**PROMPT**
Leave out the lines before the one with "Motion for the"; output that line and all remaining lines of the records exactly.

**PROVIDED MATERIAL**
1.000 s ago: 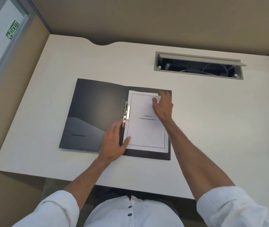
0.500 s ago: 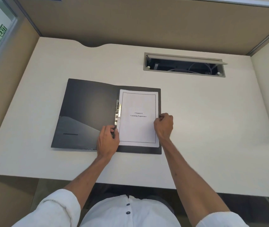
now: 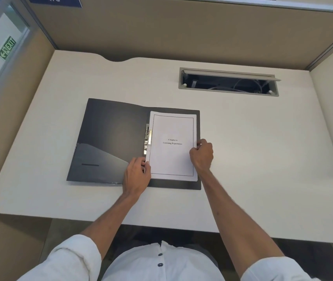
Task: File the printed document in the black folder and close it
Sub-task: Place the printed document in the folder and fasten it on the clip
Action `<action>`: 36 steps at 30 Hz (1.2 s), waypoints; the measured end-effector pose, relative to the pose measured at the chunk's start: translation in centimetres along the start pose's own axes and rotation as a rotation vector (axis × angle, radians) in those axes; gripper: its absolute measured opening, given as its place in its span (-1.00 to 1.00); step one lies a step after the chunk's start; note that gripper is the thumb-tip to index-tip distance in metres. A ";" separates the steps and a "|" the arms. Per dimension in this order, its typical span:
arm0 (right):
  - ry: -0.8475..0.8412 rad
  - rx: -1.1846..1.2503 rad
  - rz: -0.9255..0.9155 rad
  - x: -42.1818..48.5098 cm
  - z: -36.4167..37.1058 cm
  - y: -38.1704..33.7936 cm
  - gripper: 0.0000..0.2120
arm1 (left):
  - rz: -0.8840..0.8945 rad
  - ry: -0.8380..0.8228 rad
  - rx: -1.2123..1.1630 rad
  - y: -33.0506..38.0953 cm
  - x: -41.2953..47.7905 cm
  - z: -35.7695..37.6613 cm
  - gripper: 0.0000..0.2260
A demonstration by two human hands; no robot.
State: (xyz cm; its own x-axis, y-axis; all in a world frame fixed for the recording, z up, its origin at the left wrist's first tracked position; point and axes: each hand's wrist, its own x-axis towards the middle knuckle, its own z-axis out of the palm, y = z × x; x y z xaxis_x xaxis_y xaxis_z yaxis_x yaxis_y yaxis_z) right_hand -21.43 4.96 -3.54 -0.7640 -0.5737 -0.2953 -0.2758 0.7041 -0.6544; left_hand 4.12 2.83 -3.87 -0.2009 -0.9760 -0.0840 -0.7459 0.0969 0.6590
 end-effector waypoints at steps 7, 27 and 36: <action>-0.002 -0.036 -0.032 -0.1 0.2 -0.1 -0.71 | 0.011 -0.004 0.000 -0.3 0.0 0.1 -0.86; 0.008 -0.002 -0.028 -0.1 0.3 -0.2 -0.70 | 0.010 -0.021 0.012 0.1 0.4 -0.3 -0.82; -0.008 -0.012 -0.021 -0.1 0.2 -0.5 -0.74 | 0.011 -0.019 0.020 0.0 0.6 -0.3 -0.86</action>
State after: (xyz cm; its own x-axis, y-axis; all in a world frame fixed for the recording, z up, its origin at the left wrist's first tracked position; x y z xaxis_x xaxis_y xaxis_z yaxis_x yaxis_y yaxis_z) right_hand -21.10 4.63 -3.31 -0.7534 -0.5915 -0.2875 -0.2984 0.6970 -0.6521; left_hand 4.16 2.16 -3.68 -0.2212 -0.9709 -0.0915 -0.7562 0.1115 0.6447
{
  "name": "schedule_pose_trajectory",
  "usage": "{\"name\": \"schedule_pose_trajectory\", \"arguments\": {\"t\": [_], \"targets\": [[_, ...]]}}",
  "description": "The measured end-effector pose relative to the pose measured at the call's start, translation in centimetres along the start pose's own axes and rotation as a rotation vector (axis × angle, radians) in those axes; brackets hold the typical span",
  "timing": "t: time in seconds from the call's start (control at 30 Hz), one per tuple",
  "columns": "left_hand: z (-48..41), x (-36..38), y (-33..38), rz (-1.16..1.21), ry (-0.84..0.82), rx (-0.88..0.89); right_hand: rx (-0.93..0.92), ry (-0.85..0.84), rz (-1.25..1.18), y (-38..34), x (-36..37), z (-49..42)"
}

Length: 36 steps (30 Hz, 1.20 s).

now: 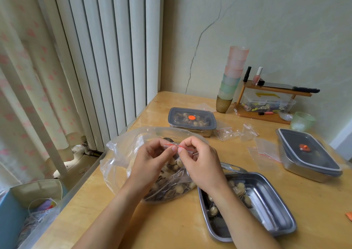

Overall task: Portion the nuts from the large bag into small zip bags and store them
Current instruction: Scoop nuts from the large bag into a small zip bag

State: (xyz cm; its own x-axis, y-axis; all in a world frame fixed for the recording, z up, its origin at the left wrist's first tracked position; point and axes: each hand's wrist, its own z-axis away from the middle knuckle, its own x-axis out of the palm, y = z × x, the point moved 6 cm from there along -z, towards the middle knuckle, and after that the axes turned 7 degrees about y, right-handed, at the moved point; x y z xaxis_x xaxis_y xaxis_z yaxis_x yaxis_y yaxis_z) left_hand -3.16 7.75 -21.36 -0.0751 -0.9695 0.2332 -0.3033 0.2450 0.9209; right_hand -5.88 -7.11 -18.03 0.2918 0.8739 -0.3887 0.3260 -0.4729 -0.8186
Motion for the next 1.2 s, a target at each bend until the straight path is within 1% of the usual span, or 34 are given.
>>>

**WRITTEN REPLY**
Motion for the next 1.2 s, a target at each bend until the straight path is within 1% of the usual span, or 34 are given.
>>>

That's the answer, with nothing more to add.